## Stored items from a collection
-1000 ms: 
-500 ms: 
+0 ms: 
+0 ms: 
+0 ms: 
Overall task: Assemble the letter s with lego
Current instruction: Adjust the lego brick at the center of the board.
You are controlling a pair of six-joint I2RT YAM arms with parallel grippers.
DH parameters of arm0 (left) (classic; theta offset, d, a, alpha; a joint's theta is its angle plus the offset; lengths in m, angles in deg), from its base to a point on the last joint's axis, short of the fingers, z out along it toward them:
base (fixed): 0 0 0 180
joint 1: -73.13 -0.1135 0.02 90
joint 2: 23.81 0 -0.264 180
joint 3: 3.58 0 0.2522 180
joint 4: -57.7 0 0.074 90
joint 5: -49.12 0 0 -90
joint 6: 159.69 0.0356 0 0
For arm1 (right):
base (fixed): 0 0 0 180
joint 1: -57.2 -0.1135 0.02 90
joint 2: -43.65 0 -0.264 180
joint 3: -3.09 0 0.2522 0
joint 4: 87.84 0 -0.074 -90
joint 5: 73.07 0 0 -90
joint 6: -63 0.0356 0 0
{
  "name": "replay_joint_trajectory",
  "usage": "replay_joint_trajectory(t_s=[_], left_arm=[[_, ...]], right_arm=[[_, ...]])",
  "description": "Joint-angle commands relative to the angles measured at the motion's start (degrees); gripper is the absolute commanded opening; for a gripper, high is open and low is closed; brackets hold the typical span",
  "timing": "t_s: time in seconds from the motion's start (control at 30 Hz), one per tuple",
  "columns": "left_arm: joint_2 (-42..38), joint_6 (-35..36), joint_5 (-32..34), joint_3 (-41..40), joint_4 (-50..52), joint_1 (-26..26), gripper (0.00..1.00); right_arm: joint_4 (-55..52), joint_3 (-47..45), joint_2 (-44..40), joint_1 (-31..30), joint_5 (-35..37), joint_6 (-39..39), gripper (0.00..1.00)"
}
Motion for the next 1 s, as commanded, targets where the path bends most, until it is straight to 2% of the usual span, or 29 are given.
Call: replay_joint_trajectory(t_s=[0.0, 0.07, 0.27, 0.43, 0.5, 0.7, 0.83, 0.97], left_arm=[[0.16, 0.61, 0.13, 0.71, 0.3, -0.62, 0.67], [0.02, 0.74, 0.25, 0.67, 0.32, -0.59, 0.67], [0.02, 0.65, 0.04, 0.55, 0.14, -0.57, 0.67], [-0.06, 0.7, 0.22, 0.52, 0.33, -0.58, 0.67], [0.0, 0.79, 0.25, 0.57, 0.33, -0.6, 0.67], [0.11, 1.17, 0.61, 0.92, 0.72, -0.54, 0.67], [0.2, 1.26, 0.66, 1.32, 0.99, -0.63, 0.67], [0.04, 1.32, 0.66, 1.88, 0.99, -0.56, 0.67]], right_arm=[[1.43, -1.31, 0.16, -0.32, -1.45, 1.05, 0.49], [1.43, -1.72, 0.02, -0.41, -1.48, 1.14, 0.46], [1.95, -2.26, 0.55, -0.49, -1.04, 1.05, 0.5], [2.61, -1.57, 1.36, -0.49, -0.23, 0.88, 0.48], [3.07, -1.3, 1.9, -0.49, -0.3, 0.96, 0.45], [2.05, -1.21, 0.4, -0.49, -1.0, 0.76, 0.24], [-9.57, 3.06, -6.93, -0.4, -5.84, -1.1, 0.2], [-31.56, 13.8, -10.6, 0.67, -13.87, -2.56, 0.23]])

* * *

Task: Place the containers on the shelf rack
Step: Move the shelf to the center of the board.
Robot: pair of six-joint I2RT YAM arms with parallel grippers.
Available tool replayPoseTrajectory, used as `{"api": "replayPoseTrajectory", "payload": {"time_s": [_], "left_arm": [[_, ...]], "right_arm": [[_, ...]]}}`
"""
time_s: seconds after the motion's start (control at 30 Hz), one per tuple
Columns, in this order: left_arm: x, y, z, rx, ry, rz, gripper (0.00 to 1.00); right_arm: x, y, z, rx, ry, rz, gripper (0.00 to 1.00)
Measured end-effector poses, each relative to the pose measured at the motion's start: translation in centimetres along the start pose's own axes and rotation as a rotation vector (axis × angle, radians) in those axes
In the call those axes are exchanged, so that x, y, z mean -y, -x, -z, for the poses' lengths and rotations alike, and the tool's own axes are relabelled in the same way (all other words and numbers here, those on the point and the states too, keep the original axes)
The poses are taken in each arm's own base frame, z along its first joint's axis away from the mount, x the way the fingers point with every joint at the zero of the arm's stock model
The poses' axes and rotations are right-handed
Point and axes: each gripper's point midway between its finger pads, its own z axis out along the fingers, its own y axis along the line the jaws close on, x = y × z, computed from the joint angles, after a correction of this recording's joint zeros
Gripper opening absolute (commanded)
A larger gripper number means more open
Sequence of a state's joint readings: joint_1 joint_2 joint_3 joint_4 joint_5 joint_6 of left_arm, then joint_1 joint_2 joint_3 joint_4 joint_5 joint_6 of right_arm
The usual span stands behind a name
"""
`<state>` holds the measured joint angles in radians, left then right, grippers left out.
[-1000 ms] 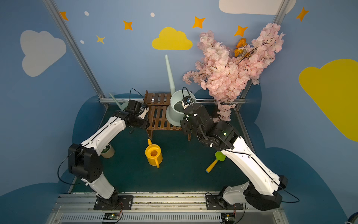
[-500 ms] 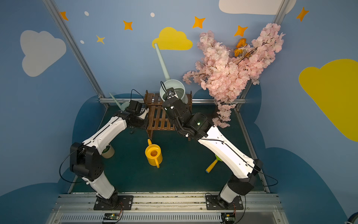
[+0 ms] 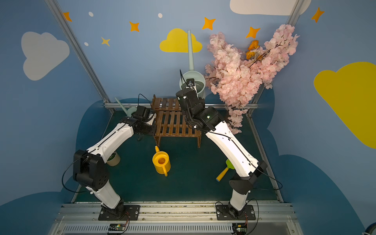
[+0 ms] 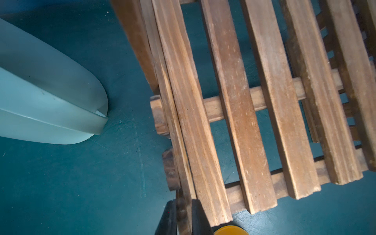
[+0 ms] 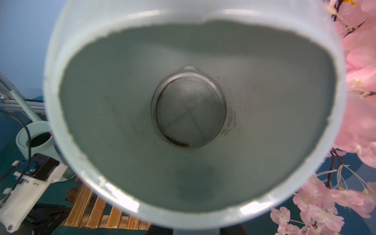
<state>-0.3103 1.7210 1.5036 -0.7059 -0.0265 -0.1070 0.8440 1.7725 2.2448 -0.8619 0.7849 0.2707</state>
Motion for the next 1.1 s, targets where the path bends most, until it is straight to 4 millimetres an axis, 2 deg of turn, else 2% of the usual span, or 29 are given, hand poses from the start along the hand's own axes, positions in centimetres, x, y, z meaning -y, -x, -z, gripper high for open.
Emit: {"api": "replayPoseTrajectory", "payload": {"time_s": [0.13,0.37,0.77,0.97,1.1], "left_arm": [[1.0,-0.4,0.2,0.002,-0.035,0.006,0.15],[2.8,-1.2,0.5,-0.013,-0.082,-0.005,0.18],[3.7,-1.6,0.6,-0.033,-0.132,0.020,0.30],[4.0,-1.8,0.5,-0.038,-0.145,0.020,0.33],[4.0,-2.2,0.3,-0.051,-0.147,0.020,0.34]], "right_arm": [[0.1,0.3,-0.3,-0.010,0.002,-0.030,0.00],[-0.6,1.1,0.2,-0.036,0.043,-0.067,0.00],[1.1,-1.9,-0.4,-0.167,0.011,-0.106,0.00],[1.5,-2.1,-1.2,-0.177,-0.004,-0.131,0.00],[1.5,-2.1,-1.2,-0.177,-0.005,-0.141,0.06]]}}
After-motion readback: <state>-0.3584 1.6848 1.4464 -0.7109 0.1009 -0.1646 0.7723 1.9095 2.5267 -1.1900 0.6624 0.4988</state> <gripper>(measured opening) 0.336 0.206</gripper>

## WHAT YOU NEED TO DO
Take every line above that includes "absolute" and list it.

## REPLY TO THE TASK
  "description": "Joint-angle commands relative to the angles measured at the motion's start (degrees); gripper is the absolute commanded opening; for a gripper, high is open and low is closed; brackets hold the typical span",
Gripper opening absolute (commanded)

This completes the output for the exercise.